Black sipped at his glass. I left mine untouched.

“Terribilis – the second one – was in a unique position after he reunited Praes,” the dark-haired man said. “His reign was stable, his support in the nobility widespread and the Empire’s military strength was at one of its historical high points. Twenty years of constant war had brought down the numbers to something easy to manage, and he decided to end the issue forever with magical sterilization and strict familial laws. He had, you see, no Callowan ambitions.”

The Knight put down his glass, the sound of it oddly final.

“Within a month of his first decree, he was assassinated,” Black finished.

“And that’s the end of it?” I said. “Just because one failed it’s not worth trying?”

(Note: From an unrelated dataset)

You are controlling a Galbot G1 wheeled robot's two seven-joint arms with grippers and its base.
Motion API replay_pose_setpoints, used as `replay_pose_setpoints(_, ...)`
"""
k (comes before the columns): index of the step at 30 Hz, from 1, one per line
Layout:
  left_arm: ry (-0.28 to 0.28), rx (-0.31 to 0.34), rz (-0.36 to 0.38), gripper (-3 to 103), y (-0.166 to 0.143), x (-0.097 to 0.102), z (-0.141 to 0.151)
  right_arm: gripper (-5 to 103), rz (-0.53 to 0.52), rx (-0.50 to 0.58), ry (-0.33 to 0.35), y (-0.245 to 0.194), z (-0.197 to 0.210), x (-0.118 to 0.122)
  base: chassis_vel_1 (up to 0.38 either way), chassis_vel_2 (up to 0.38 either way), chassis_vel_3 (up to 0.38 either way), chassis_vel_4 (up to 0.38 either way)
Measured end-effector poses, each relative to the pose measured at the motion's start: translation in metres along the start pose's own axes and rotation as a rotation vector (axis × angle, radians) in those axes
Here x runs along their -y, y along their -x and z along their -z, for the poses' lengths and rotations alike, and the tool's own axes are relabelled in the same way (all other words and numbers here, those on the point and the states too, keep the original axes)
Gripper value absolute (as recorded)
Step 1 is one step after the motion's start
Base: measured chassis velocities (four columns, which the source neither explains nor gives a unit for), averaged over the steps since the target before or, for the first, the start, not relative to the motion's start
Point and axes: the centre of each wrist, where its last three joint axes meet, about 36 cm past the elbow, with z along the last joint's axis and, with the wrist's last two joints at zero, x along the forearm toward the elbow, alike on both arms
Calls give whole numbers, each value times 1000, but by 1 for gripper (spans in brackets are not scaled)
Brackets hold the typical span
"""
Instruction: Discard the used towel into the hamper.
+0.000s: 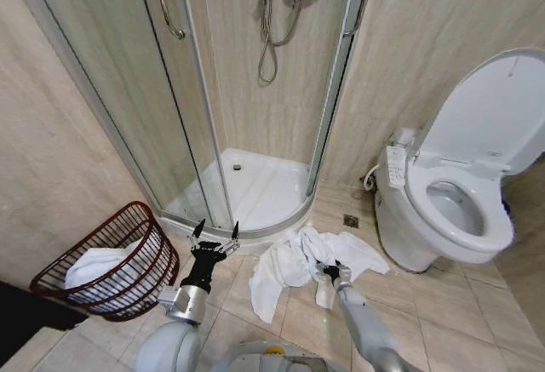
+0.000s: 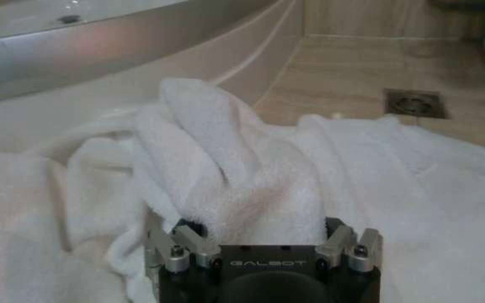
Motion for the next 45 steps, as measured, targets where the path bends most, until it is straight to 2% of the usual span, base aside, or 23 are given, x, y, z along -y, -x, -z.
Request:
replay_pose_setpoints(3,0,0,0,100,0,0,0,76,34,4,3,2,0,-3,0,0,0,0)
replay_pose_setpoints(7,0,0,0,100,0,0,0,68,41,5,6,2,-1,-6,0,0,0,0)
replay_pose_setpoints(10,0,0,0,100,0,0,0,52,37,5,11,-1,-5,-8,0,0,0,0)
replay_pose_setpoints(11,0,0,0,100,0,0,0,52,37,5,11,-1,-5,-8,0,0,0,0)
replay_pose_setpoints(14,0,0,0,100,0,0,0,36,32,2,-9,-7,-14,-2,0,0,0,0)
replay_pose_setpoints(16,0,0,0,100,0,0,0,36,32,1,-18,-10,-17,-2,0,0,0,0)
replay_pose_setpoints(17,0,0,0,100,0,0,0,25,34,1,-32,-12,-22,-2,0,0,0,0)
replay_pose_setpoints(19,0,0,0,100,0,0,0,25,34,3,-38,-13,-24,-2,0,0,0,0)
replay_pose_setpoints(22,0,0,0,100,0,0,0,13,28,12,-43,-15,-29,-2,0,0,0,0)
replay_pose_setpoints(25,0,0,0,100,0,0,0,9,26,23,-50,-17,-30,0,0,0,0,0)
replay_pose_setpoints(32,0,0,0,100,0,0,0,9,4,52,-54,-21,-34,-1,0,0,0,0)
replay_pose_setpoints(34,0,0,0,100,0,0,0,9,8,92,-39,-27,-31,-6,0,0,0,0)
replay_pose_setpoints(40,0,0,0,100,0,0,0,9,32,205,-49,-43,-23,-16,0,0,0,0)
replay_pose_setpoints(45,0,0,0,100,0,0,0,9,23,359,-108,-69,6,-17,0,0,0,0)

“The second Maleficent came closer,” he replied. “She got the Empire involved in the Free Cities, where we could bleed our surplus on foreign fields. She was too successful: Ashur and Procer allied to drive her out. Maleficent did not survive her defeat. Dread Emperor Vile tried it with a magical plague that would kill two in ten, only to trigger the War of Thirteen Tyrants and One. Sanguinara – not to be confused with the Sanguinias – made any and all law-breaking a capital offense. Overthrown within the year. Bilius the Beast attempted the Dead King’s gambit of turning all Praesi into undead. Poisoned by his Chancellor, before heroes even arrived on the scene.”

“What are you saying, exactly?”

“Every single Tyrant who tried to dam Praesi population growth was rebelled against, disgraced or assassinated,” he spoke calmly.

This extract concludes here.